▶ What you need to do
When the material ends, stop; until then, set down every line exactly.

(Data segment)

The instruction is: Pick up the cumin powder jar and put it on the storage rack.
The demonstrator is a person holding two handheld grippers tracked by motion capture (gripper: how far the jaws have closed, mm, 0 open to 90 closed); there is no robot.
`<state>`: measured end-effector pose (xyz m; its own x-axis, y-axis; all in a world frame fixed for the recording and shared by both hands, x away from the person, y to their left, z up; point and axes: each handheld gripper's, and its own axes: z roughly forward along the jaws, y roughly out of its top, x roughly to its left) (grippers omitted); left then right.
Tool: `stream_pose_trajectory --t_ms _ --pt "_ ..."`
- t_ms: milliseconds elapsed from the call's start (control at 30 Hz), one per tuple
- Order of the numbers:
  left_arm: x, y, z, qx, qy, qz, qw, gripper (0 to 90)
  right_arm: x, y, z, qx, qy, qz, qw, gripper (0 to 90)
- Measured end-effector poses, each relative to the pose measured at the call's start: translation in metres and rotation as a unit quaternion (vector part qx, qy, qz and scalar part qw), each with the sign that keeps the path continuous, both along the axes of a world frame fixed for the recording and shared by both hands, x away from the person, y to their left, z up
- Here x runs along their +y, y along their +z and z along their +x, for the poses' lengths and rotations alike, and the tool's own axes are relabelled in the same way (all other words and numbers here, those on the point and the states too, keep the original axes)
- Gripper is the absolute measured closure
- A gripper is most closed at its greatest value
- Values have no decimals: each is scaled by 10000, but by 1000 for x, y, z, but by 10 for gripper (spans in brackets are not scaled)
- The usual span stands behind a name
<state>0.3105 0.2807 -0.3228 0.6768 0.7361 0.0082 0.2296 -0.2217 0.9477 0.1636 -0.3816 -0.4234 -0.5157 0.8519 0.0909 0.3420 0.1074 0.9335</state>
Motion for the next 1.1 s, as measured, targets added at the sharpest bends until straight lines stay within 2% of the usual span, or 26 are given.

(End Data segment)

▶ Exercise output
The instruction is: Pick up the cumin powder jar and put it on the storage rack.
The demonstrator is a person holding two handheld grippers tracked by motion capture (gripper: how far the jaws have closed, mm, 0 open to 90 closed); there is no robot.
`<state>`: measured end-effector pose (xyz m; its own x-axis, y-axis; all in a world frame fixed for the recording and shared by both hands, x away from the person, y to their left, z up; point and axes: each handheld gripper's, and its own axes: z roughly forward along the jaws, y roughly out of its top, x roughly to its left) (grippers omitted); left then right.
Tool: `stream_pose_trajectory --t_ms _ --pt "_ ..."`
- t_ms: milliseconds elapsed from the call's start (control at 30 Hz), one per tuple
- Order of the numbers:
  left_arm: x, y, z, qx, qy, qz, qw, gripper (0 to 90)
  right_arm: x, y, z, qx, qy, qz, qw, gripper (0 to 90)
- Measured end-effector poses, each relative to the pose measured at the call's start: translation in metres and rotation as a unit quaternion (vector part qx, qy, qz and scalar part qw), each with the sign that keeps the path continuous, both along the axes of a world frame fixed for the recording and shared by both hands, x away from the person, y to their left, z up
- Here x runs along their +y, y along their +z and z along their +x, for the poses' lengths and rotations alike, and the tool's own axes are relabelled in the same way (all other words and numbers here, those on the point and the states too, keep the original axes)
- Gripper is the absolute measured closure
- A gripper is most closed at its greatest value
- Values have no decimals: each is scaled by 10000, but by 1000 for x, y, z, but by 10 for gripper (spans in brackets are not scaled)
- The usual span stands behind a name
<state>0.3105 0.2807 -0.3228 0.6768 0.7361 0.0082 0.2296 -0.2217 0.9477 0.1636 -0.3816 -0.4234 -0.5157 0.8519 0.0909 0.3420 0.1074 0.9335</state>
Motion for the next 1.1 s, as measured, targets added at the sharpest bends until straight lines stay within 2% of the usual span, or 26 are given.

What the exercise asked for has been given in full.